→ **What the task asks**
All the data should be transcribed exactly, with every line kept.

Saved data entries
==================================================
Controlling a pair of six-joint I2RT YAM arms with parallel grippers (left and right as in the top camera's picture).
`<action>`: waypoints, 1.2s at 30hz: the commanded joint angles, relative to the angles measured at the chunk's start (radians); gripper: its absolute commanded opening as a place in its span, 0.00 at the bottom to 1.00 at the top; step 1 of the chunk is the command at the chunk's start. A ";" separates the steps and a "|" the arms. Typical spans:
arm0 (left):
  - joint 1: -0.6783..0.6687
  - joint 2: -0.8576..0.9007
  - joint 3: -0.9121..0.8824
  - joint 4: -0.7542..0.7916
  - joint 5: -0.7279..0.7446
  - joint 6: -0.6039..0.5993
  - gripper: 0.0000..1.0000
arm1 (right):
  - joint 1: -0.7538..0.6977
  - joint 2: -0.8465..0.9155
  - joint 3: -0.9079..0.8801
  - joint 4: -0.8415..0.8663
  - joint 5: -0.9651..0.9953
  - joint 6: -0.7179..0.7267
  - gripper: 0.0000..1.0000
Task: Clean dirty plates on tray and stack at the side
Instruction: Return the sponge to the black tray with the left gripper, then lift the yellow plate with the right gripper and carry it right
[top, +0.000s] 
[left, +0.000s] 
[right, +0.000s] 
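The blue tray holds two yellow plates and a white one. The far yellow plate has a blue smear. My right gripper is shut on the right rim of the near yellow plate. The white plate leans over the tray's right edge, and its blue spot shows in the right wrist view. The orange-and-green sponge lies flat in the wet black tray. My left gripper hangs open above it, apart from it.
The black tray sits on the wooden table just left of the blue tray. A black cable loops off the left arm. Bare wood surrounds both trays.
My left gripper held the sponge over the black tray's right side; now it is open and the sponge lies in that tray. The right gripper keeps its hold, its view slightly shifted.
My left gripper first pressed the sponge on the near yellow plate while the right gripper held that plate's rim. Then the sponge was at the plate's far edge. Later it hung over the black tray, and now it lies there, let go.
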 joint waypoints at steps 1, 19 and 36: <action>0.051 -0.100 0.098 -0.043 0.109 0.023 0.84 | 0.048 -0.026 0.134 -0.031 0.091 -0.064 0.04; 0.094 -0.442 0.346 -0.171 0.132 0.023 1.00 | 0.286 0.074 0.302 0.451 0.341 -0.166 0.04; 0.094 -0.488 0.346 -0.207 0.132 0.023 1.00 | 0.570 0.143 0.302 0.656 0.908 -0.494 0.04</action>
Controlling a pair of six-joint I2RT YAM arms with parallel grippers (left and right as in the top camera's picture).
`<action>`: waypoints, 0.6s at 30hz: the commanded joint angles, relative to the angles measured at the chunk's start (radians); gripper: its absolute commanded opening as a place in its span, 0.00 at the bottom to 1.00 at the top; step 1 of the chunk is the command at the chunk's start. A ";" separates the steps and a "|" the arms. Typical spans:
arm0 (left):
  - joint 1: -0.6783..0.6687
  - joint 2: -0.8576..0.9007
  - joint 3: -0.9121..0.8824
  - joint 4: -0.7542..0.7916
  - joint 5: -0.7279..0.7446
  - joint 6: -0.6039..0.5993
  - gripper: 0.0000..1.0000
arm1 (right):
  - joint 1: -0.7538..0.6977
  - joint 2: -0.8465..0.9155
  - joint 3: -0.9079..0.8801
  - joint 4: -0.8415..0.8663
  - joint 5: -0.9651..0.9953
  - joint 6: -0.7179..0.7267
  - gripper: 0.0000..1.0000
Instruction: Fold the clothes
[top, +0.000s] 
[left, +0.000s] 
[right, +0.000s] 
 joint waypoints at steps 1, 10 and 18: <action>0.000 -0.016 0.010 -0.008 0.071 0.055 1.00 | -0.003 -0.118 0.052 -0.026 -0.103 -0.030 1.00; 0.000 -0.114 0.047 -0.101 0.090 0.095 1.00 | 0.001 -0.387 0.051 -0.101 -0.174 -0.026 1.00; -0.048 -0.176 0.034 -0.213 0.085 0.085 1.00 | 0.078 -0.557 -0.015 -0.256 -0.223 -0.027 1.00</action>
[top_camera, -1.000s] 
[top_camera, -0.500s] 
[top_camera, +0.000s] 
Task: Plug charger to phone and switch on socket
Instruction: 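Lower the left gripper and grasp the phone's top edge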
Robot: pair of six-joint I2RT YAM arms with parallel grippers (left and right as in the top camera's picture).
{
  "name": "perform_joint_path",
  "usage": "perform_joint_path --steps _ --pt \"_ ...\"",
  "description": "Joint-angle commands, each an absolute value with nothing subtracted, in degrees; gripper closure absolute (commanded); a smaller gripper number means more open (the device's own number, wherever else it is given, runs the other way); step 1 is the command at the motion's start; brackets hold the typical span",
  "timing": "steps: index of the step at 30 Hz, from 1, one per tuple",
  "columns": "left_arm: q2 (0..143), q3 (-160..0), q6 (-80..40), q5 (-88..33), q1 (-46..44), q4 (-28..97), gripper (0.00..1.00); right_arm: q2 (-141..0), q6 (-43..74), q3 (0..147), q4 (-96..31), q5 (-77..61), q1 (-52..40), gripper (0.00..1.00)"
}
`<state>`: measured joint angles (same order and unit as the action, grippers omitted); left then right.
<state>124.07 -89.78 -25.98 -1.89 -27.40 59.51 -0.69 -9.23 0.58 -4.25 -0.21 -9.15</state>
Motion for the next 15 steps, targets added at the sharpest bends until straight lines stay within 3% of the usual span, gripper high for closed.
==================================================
→ **Completed exercise**
Controlling a pair of six-joint I2RT YAM arms with parallel grippers (left and right as in the top camera's picture).
`<action>`: waypoints, 1.2s at 30hz: the commanded joint angles, relative to the angles measured at the chunk's start (radians); gripper: its absolute commanded opening as a place in its span, 0.00 at the bottom to 1.00 at the top; step 1 of the chunk is the command at the chunk's start. A ";" separates the steps and a "|" the arms. Typical spans:
arm0 (left):
  - joint 1: -0.6783..0.6687
  - joint 2: -0.8576..0.9007
  - joint 3: -0.9121..0.8824
  - joint 4: -0.7542..0.7916
  - joint 5: -0.7279..0.7446
  - joint 6: -0.6039..0.5993
  - gripper: 0.0000..1.0000
arm1 (right):
  - joint 1: -0.7538..0.6977
  - joint 2: -0.8465..0.9155
  - joint 3: -0.9079..0.8801
  - joint 4: -0.8415..0.8663
  - joint 5: -0.9651..0.9953
  - joint 6: -0.7179..0.7267
  - gripper: 0.0000..1.0000
Task: Clean dirty plates on tray and stack at the side
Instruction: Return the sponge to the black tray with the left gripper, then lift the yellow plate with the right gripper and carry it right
[top, +0.000s] 
[left, +0.000s] 
[right, +0.000s] 
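The blue tray holds two yellow plates and a white one. The far yellow plate has a blue smear. My right gripper is shut on the right rim of the near yellow plate. The white plate leans over the tray's right edge, and its blue spot shows in the right wrist view. The orange-and-green sponge lies flat in the wet black tray. My left gripper hangs open above it, apart from it.
The black tray sits on the wooden table just left of the blue tray. A black cable loops off the left arm. Bare wood surrounds both trays.
My left gripper held the sponge over the black tray's right side; now it is open and the sponge lies in that tray. The right gripper keeps its hold, its view slightly shifted.
My left gripper first pressed the sponge on the near yellow plate while the right gripper held that plate's rim. Then the sponge was at the plate's far edge. Later it hung over the black tray, and now it lies there, let go.
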 joint waypoints at steps 1, 19 and 36: <action>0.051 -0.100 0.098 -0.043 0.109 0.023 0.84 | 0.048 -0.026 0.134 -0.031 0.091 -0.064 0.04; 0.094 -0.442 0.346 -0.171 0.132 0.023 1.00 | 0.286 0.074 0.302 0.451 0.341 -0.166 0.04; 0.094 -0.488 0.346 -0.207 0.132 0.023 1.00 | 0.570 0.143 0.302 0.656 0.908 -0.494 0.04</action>
Controlling a pair of six-joint I2RT YAM arms with parallel grippers (left and right as in the top camera's picture).
`<action>`: waypoints, 0.6s at 30hz: the commanded joint angles, relative to the angles measured at the chunk's start (radians); gripper: its absolute commanded opening as a place in its span, 0.00 at the bottom to 1.00 at the top; step 1 of the chunk is the command at the chunk's start. A ";" separates the steps and a "|" the arms. Typical spans:
arm0 (left):
  - joint 1: -0.6783..0.6687
  - joint 2: -0.8576..0.9007
  - joint 3: -0.9121..0.8824
  - joint 4: -0.7542..0.7916
  - joint 5: -0.7279..0.7446
  - joint 6: -0.6039..0.5993
  - gripper: 0.0000..1.0000
arm1 (right):
  - joint 1: -0.7538..0.6977
  - joint 2: -0.8465..0.9155
  - joint 3: -0.9079..0.8801
  - joint 4: -0.8415..0.8663
  - joint 5: -0.9651..0.9953
  - joint 6: -0.7179..0.7267
  - gripper: 0.0000..1.0000
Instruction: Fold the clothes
[top, +0.000s] 
[left, +0.000s] 
[right, +0.000s] 
 joint waypoints at steps 1, 10 and 18: <action>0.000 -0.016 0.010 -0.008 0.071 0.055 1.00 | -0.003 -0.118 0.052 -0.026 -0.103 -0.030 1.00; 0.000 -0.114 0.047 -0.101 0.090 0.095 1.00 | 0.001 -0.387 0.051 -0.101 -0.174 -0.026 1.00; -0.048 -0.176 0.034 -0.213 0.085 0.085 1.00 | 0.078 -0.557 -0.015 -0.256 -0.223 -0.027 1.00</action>
[top_camera, -1.000s] 
[top_camera, -0.500s] 
[top_camera, +0.000s] 
Task: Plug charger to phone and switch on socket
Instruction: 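Lower the left gripper and grasp the phone's top edge
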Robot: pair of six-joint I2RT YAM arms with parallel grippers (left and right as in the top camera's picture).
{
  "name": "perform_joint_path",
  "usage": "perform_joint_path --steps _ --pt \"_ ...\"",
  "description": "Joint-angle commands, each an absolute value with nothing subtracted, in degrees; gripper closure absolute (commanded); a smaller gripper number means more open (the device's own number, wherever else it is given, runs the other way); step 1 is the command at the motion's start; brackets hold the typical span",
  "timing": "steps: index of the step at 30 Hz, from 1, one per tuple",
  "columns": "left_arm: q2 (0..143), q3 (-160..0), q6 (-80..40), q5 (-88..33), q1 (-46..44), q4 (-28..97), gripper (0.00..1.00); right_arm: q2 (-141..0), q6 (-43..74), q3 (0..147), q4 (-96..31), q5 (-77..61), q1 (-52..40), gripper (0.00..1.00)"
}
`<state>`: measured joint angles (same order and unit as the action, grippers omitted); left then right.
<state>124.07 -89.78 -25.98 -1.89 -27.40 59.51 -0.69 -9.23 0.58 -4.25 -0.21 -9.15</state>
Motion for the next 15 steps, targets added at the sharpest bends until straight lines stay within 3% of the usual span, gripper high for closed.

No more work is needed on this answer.